“DRIVING MADELEINE”, “MAKE ME AN INSTRUMENT OF YOUR PEACE”, AND THE SLOW NICKEL

Whenever you enter into a professional field, you discover aspects of the craft that you never anticipated.

In my 35 years of writing I have had some strange Japanese fellow claim to be me on line (he may still be doing so, for all I know), a priest in New England literally lift passages from Letters to My Son and use them as his own in published sermons (I let it pass, much to the dismay of my more litigious and anti-Catholic friends), and seen a professor in the Philippines build a public following and develop his professional reputation around his thievery of my chapter on Marriage in Simple Truths.

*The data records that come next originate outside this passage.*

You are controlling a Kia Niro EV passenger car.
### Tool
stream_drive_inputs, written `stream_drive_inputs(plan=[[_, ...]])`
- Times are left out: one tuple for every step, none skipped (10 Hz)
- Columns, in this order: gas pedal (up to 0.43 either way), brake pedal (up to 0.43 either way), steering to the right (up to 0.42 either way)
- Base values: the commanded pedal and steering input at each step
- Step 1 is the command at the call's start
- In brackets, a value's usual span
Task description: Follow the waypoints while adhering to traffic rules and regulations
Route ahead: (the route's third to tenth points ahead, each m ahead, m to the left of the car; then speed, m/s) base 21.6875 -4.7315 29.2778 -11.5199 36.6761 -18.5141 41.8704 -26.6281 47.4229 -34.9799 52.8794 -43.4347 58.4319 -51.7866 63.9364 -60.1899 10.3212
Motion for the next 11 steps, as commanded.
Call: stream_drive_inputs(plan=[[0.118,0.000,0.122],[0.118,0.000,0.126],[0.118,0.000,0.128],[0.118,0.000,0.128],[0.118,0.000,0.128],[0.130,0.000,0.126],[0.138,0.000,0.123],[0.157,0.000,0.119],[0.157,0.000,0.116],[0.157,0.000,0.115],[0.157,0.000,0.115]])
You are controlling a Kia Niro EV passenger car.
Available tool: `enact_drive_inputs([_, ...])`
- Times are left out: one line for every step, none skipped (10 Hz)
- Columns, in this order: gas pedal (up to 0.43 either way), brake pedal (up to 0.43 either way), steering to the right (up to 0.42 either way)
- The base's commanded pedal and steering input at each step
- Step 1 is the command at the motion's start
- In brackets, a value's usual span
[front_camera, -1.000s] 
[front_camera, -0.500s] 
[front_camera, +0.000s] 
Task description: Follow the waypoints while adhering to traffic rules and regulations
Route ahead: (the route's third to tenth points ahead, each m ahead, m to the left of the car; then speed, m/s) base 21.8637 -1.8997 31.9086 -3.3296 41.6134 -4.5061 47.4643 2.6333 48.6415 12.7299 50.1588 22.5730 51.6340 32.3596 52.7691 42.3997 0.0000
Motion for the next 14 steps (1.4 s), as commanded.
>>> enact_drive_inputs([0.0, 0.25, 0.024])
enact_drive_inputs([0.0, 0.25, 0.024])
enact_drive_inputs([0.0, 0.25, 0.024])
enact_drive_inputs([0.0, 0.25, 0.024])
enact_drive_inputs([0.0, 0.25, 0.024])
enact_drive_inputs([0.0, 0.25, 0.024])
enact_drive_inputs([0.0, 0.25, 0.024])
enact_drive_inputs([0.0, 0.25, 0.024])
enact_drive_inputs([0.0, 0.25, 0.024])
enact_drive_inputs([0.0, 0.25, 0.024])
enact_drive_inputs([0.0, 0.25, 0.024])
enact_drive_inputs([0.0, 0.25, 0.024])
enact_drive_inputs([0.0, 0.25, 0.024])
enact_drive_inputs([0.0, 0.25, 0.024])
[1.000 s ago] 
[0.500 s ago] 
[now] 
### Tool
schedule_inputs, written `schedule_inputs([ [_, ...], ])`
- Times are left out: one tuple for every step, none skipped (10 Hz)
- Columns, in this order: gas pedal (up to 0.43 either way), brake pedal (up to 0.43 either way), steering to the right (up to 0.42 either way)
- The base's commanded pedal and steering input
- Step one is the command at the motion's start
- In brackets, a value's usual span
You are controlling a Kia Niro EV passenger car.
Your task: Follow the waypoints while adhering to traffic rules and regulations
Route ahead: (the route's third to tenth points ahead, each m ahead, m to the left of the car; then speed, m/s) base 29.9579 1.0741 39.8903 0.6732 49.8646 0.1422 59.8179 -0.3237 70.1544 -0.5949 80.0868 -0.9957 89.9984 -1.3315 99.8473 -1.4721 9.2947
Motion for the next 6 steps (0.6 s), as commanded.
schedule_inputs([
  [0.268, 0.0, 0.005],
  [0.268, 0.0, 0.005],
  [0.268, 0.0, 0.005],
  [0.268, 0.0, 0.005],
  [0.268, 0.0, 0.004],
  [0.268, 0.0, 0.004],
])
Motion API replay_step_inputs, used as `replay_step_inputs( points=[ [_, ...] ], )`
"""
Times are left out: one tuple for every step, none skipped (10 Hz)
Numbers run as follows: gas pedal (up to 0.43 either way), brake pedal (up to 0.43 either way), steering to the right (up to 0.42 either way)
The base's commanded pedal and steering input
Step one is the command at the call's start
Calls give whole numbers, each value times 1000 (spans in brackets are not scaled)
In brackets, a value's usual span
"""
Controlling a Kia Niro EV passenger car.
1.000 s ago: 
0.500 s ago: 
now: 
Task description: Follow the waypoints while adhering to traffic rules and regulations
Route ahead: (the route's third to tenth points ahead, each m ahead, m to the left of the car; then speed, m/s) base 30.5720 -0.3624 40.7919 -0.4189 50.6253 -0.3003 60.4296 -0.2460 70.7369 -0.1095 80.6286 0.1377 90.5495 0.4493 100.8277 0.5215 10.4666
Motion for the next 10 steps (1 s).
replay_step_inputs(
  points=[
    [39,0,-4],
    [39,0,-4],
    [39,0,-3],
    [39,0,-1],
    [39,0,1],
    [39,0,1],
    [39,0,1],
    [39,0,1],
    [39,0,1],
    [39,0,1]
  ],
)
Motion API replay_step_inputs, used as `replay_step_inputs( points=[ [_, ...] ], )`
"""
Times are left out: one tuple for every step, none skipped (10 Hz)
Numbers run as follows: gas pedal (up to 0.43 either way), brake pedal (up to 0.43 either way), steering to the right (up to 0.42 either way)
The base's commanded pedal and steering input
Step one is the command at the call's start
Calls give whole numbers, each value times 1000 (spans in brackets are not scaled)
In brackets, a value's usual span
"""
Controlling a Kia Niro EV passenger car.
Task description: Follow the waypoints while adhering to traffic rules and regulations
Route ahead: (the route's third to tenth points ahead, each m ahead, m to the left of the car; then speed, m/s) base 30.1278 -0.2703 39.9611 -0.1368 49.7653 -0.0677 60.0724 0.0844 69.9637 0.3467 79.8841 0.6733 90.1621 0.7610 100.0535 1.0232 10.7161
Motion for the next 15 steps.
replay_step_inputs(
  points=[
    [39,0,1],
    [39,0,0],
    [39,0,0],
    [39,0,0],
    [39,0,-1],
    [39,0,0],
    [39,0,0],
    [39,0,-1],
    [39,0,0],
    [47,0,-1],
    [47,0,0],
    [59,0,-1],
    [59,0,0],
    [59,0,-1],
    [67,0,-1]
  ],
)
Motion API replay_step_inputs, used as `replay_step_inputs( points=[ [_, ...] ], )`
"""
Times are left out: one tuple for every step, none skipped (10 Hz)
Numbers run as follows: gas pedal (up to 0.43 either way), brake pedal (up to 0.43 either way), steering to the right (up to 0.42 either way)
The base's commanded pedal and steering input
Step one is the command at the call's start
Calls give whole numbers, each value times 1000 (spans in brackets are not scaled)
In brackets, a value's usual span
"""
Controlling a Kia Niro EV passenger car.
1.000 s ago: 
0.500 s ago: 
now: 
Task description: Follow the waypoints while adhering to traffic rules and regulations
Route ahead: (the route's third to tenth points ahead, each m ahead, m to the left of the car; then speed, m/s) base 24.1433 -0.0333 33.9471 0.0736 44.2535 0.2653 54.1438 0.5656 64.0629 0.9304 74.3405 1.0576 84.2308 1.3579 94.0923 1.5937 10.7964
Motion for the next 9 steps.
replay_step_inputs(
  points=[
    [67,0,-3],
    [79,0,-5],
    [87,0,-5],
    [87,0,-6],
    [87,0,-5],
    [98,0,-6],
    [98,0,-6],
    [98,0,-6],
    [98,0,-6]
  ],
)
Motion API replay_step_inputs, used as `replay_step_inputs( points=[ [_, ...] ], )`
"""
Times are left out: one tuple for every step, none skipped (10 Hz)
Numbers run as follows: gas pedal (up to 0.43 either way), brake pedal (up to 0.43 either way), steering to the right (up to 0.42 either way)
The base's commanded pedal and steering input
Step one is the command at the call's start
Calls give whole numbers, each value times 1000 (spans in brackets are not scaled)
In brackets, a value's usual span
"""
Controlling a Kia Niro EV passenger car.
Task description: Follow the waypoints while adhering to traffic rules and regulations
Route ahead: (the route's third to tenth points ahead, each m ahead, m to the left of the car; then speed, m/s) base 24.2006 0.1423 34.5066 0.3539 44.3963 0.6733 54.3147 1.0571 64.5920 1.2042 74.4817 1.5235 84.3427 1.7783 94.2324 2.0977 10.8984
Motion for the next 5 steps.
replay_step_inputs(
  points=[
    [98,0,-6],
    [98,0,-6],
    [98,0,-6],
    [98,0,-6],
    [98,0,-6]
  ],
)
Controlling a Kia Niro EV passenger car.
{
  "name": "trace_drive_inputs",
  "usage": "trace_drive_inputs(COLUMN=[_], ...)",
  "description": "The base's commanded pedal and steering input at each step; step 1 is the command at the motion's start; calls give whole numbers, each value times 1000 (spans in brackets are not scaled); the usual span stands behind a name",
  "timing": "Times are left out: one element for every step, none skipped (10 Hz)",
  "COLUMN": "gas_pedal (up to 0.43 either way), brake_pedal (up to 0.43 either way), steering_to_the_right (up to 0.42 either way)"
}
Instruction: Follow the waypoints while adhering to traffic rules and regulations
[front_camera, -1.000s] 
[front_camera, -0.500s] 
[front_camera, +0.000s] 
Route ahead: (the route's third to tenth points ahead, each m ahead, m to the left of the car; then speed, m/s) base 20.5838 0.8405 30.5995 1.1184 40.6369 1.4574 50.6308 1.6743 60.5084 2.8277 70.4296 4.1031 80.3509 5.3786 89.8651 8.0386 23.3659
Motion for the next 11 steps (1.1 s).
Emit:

But nothing has compared to the recent discovery that a highly popular French film, Driving Madeleine, currently showing around America as well, was a direct lifting of my story from Make Me an Instrument of your Peace about the time I picked up an elderly woman in my cab and drove her through her old neighborhood before dropping her off at a hospice.

To be fair, this story got cut loose from its point of origin in my book and set free on the internet, where it was often attributed to “anonymous” or claimed by various wannabe writers or inspirational bloggers. But, by and large, it was appropriately credited and became the one thing I’ve ever written that has “gone viral”, to use the parlance of a generation to which I do not belong.

“Aha,” I thought, when I first found out about the film.  ‘That’s my story.”  For once in my life I had dollar signs in my eyes and I was prepared to move to some South Sea island and spend my life smoking cigars and drinking Margaritas (“I said, ‘no salt, no salt'” for those of you in the know).

Alas, the legal Big Dogs said there is no case there. I would be squashed like a bug and drained of every penny I had. “You can’t copyright an idea,” they said. “You will be legal road kill.”

Now, there are many things I don’t want to be, and legal road kill is high on the list. So I have taken my dashed hopes and trudged back to my writing desk where I hunker down listening to the echo of my father and every other working stiff I have ever known who said, “Better the slow nickel than the quick dollar.” But it was a good fantasy while it lasted.

Now you can see for yourself what that fantasy was all about. Here’s the cab driving story: https://kentnerburn.com/the-cab-ride-ill-never-forget/.  And here’s the IMDB listing for Driving Madeleine:https://www.imdb.com/title/tt14586118/.  The trailer doesn’t show the ending at the nursing home, but, trust me, it’s there.

Oh well, life goes on.

Hunker, hunker.  Write, write.  Where’s that nickel?